Tom. “No, of course, it’s not coming back, there’s already six of us!”

Gibbs. “From the music side of it, the orchestration and how parts come together you need a trumpet to fill the sonic void for the recording. Live we have a keyboard that’s now a full-time member, especially for the punk, it pads out the sound.”

Tom. “Especially for the big stage sound, there’s nothing more beautiful and raw than a single chugging guitar and a power chord and to have a really subtle key-line just under that making it feel like it goes to every corner of the room, it’s just something we’ve learnt.”

Gibbs. “It’s nice to have the brass in certain songs but it can get overused.”

Tom. “We’ve just written some really really good simple Reggae songs one’s called ‘Eye For An Eye’ and we played live for the first time last night, people went mental for it but we’ve already been told by the label that we can’t release it as a single because we’ll be classed as a Reggae band. So we have to say we’ll just stay as a brash five/six-piece. But there will be times when we go full-on James Brown/Elvis, three backing singers, three-piece brass band!”

OR. You mentioned new material have you got a date for recording?

Tom. “September, straight off the back of the UK tour, 13th to the 23rd is the UK tour and then we go straight into the studio on the 25th until the 2nd October. So we’ve got eight days and we’ve got thirty-five ideas/songs at the minute, then as a democratic process, we’ll pick twenty and then we’ll go in and live take all twenty of those. Send them off to our favourite people (record company) get them to pick eleven or twelve then go and record those songs with a top-notch producer. That’s the plan.”

OR. And now you’re financially self-sufficient does that streamline the process is your time now even more precious?

Tom. “No, it’s the other way round.”

Gibbs. “Because of where we are musicianship wise we can turn those thirty-five ideas over in twelve-hour days and get that done, there’s no faffing around.”  

Tom. “This album is so much truer to the sound of the band, it’s much more like the first album, it’s stripped back, two choruses per song.”

OR. So this album number three, the difficult third album.

Tom. “Is it f…(laughing) I think it is if you’re a band that’s first album flies. If you’re a darling of the scene and you release an album that everybody buys it that by the third album the expectation has built up so much that if you haven’t done the rest of it your foundations will be hollow. So what we’ve done is be shit at first and we get better and better and better so by the time album number three come out we’re really quite good.”

Gibbs “With the PR we’ve got for album three it’s going to reach a lot more different audiences to what we’re already involved in, that’ll be great for them (newer audiences) it’ll be our first album to them.”

Tom. “They can then see our discography and we’ve got a back catalogue to dive into.”

OR. Straight after Rebellion you’re heading out to the States for a tour with The Bouncing Souls, how many dates have you got because they’ve split the tour into three sections?

Tom. “Us and The Bronx are the only bands that are on more than one leg (of the tour).
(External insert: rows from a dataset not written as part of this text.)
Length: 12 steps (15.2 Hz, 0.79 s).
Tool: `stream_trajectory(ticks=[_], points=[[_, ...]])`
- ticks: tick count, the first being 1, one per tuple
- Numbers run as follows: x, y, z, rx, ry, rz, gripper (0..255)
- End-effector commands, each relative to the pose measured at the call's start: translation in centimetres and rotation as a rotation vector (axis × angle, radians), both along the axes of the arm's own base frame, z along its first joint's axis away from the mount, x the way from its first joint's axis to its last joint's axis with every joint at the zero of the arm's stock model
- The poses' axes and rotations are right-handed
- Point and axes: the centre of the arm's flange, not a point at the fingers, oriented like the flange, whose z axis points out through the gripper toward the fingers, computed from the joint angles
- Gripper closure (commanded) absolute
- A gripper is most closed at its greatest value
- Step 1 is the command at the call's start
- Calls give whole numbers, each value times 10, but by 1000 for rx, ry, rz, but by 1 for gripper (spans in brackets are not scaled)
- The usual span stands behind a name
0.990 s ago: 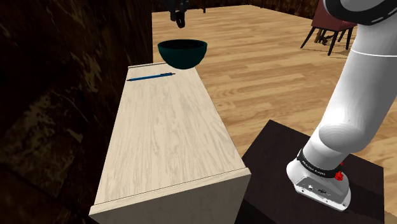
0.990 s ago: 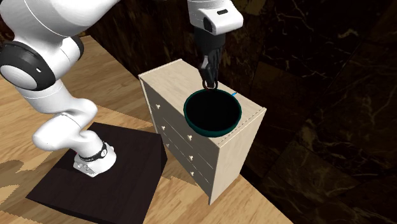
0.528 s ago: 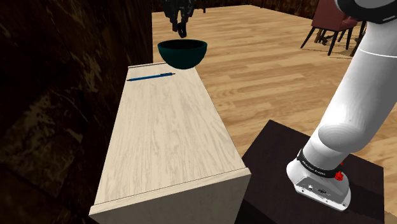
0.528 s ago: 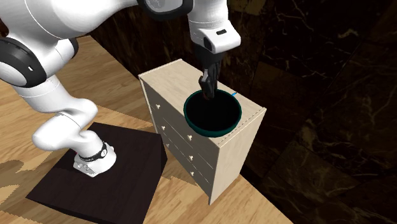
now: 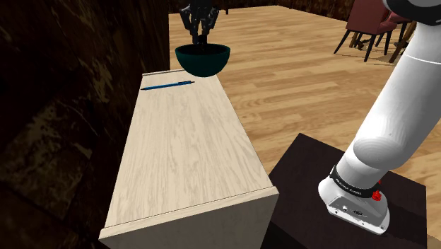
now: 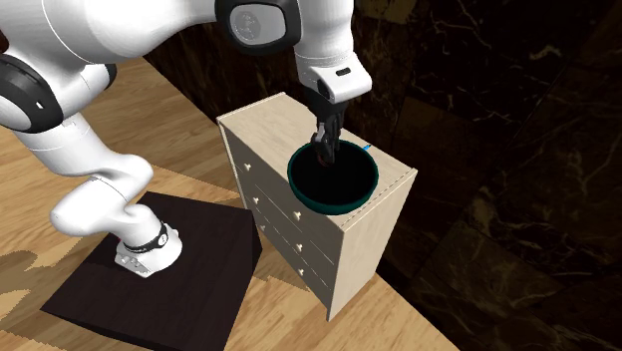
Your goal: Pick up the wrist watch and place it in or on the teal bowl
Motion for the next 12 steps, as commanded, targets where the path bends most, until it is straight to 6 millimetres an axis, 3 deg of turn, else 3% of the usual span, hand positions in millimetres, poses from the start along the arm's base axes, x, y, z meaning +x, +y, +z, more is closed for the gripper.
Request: stream_trajectory(ticks=[1, 5, 6, 11, 12], points=[[1, -1, -5, -1, 9, -1, 255], [1, -1, -5, -1, 9, -1, 255], [1, -1, -4, -1, 9, -1, 0], [1, -1, -5, -1, 9, -1, 0], [0, -2, 8, -1, 9, -1, 0]])
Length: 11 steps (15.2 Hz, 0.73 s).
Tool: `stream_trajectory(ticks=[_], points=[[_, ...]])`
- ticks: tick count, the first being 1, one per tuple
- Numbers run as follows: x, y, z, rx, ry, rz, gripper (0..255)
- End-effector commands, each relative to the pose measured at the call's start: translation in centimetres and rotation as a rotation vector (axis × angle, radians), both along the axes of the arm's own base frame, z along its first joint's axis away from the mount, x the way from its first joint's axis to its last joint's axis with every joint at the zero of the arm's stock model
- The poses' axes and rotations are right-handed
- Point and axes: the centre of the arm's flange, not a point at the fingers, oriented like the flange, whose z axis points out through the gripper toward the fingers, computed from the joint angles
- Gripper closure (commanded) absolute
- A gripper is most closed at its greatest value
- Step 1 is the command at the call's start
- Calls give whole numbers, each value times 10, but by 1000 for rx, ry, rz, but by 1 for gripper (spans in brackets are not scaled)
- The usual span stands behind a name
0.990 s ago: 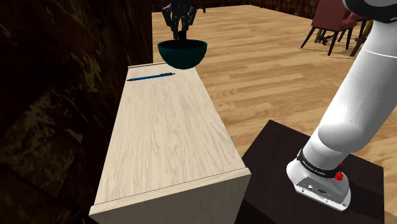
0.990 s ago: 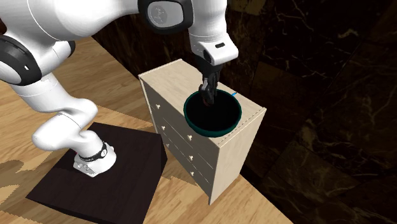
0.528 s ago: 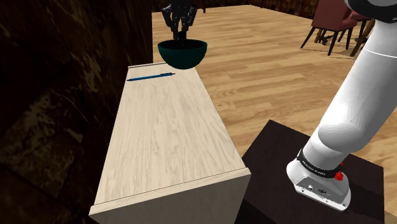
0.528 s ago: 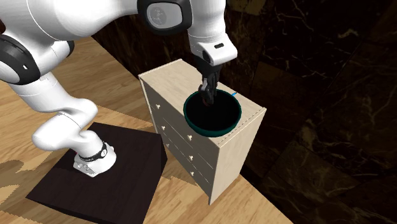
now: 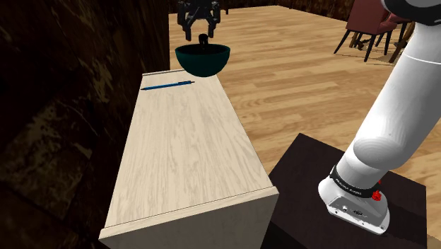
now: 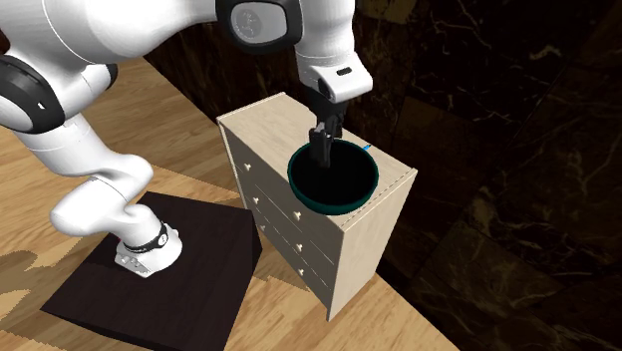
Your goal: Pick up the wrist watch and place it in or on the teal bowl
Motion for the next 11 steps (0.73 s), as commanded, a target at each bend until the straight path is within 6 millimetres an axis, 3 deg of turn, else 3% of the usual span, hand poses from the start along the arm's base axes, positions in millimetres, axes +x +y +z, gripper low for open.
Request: stream_trajectory(ticks=[1, 3, 11], points=[[-2, -3, 20, 0, 0, 0, 0], [-4, -5, 43, 0, 0, 0, 0], [-4, -5, 43, 0, 0, 0, 0]])
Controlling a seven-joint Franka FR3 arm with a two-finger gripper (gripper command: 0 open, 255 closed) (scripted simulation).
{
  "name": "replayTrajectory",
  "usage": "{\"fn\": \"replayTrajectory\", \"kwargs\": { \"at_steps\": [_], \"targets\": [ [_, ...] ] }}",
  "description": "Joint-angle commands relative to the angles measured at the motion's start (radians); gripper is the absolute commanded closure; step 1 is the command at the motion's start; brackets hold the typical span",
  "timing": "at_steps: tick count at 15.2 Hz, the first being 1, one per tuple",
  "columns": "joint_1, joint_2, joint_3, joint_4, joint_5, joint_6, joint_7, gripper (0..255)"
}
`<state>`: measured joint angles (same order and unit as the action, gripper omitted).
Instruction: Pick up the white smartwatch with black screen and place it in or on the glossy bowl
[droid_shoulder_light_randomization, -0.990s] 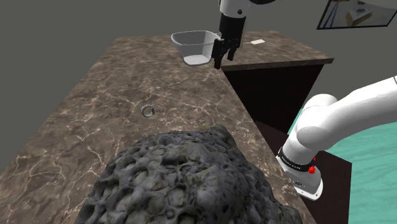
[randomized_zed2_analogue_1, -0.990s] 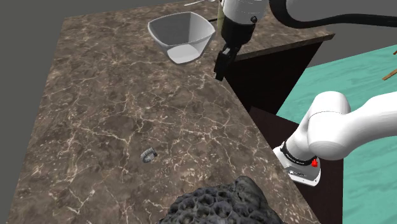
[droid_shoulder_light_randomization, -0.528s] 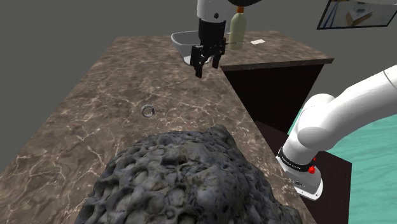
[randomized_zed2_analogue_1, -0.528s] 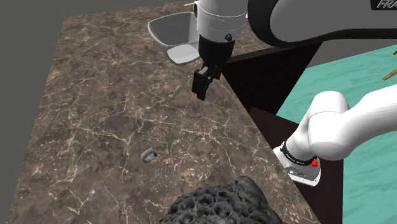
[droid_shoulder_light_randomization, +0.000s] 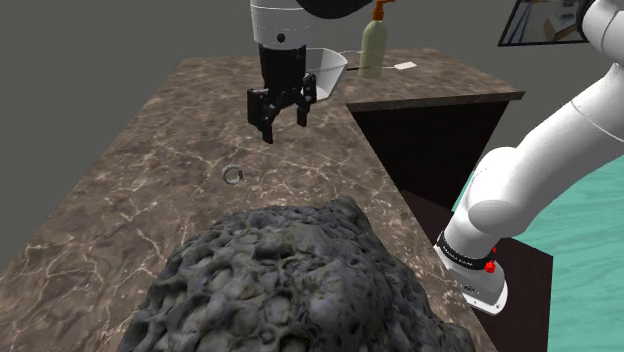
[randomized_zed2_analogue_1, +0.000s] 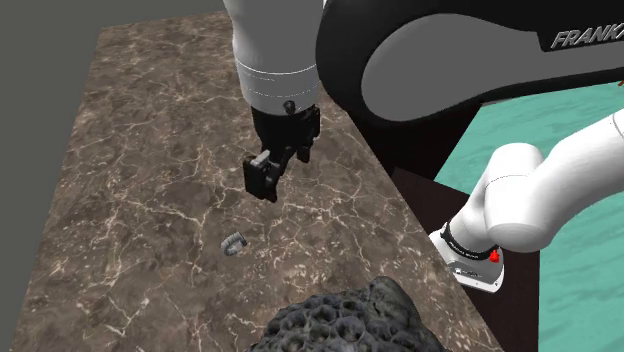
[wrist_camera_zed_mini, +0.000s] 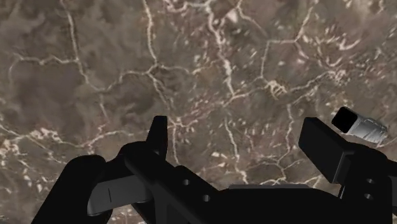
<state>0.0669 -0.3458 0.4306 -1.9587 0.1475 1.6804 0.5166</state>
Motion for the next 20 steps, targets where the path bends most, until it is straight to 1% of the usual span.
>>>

We’ve got the Midwest dates from Wednesday and that we go back out December, New York in December! 21st, 22nd, 23rd all in New York.”
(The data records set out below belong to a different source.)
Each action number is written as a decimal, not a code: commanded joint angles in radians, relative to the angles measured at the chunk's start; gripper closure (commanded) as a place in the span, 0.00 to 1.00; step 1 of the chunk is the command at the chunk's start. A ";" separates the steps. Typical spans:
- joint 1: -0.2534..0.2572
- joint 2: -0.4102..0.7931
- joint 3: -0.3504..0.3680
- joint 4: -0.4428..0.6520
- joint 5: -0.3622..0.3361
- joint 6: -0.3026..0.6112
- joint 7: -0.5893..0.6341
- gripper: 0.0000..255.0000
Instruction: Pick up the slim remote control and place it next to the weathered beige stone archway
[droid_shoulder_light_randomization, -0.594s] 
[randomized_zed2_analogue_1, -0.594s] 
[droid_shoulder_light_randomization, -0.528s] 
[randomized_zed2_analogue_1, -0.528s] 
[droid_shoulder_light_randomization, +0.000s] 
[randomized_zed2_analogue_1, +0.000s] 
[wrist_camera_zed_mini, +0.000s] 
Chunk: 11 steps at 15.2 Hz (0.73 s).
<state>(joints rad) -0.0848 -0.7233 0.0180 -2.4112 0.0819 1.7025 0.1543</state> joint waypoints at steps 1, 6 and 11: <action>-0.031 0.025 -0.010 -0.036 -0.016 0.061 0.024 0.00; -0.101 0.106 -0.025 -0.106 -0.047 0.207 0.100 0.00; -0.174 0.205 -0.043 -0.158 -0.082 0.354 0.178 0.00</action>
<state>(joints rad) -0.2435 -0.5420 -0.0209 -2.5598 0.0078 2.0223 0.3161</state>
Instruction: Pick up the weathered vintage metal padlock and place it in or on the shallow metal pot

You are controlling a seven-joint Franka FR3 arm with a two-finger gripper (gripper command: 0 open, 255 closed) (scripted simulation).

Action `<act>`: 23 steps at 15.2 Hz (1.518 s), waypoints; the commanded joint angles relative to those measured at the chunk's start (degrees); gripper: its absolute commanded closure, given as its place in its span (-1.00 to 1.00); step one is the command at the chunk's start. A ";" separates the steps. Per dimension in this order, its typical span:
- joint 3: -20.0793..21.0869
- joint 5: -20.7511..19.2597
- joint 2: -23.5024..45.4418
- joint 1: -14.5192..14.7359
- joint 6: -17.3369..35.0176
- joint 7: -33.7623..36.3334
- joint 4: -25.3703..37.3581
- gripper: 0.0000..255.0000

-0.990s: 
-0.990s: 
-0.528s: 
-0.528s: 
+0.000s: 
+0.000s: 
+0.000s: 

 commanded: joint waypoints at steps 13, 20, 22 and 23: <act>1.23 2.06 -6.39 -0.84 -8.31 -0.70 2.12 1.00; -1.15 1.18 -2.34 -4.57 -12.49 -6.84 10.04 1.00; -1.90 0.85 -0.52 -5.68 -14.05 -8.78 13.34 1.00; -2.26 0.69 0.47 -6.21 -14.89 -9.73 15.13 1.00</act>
OR. If we’re sat here next year at Rebellion next year (we will) what will have changed or been done, what will we be talking about?

Tom. “I think album number three would have just been released, we may well do a Rebellion release.”

When the interview finishes Tom and Gibbs discuss some incredibly exciting tour possibilities for 2020 before we chat some more about the band’s main stage debut. It was a moment and standing in amongst the sold-out late afternoon crowd five years hard graft suddenly all fell into place. The Bar Stool Preachers have earned these moments and may there may yet be many, many more.

(After a quick pint I returned to the main arena to find the band manning their merch stall once more, converting the Rebellion punters one t-shirt at a time.)